_SUPPLIED INFORMATION_:
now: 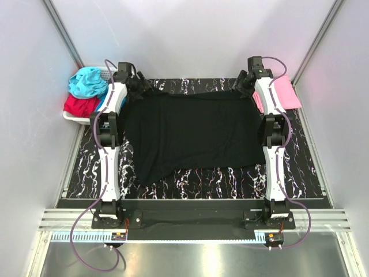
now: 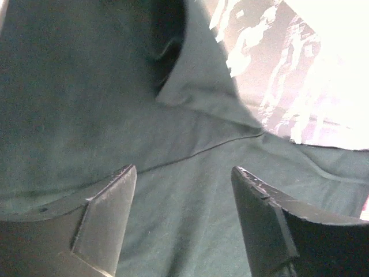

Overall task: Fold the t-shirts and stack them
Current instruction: Flatten the tshirt out

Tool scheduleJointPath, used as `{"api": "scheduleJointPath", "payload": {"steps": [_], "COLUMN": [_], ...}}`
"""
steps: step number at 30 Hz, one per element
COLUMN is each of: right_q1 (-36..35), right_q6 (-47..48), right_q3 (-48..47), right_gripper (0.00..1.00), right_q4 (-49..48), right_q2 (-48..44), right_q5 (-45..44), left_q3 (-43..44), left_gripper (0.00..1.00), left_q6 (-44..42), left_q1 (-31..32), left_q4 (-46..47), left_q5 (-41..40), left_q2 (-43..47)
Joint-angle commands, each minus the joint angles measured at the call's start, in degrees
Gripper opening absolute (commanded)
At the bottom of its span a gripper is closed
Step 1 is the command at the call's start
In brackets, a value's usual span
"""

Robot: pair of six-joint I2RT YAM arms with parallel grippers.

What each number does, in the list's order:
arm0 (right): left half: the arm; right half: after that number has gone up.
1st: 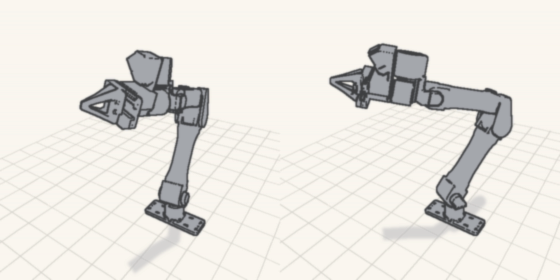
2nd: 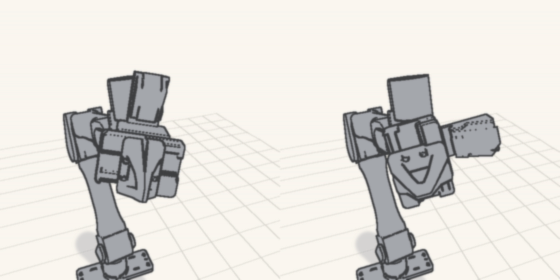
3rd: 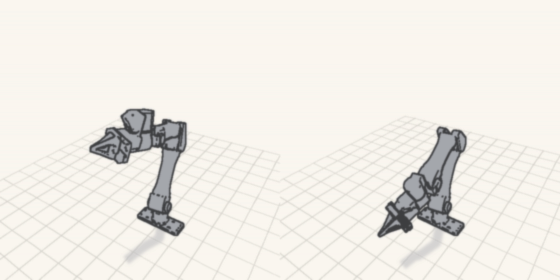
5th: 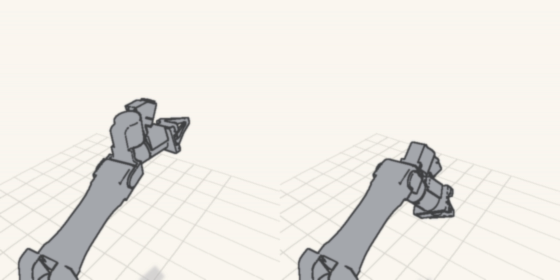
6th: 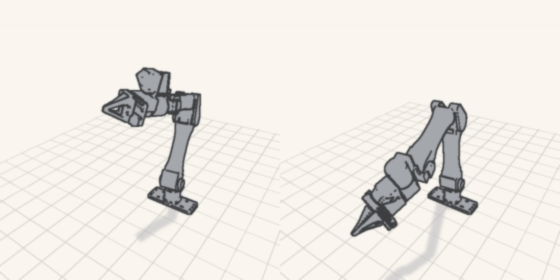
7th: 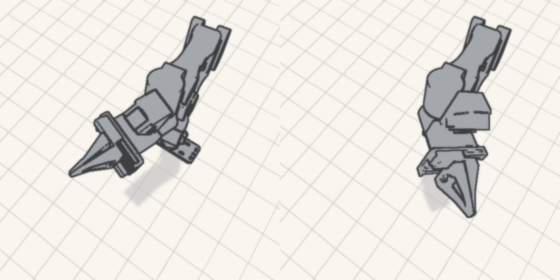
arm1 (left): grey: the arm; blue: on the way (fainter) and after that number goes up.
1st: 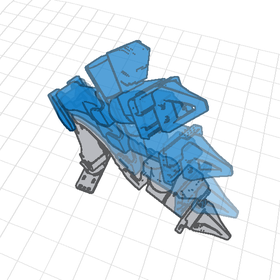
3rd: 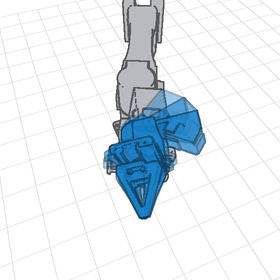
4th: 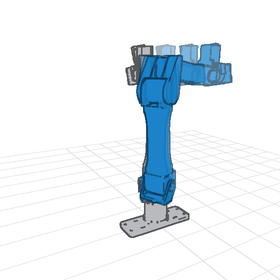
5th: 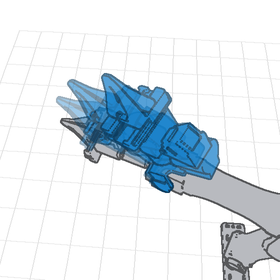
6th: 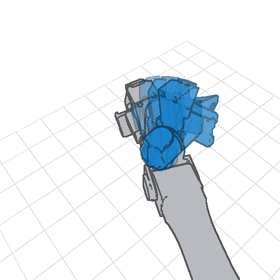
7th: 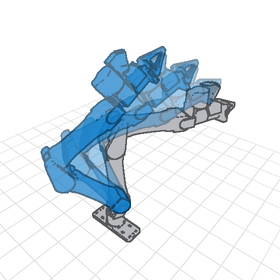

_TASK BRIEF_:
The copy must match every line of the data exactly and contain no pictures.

_WRITTEN ANSWER_:
now: 
now: 

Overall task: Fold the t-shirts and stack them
Current instruction: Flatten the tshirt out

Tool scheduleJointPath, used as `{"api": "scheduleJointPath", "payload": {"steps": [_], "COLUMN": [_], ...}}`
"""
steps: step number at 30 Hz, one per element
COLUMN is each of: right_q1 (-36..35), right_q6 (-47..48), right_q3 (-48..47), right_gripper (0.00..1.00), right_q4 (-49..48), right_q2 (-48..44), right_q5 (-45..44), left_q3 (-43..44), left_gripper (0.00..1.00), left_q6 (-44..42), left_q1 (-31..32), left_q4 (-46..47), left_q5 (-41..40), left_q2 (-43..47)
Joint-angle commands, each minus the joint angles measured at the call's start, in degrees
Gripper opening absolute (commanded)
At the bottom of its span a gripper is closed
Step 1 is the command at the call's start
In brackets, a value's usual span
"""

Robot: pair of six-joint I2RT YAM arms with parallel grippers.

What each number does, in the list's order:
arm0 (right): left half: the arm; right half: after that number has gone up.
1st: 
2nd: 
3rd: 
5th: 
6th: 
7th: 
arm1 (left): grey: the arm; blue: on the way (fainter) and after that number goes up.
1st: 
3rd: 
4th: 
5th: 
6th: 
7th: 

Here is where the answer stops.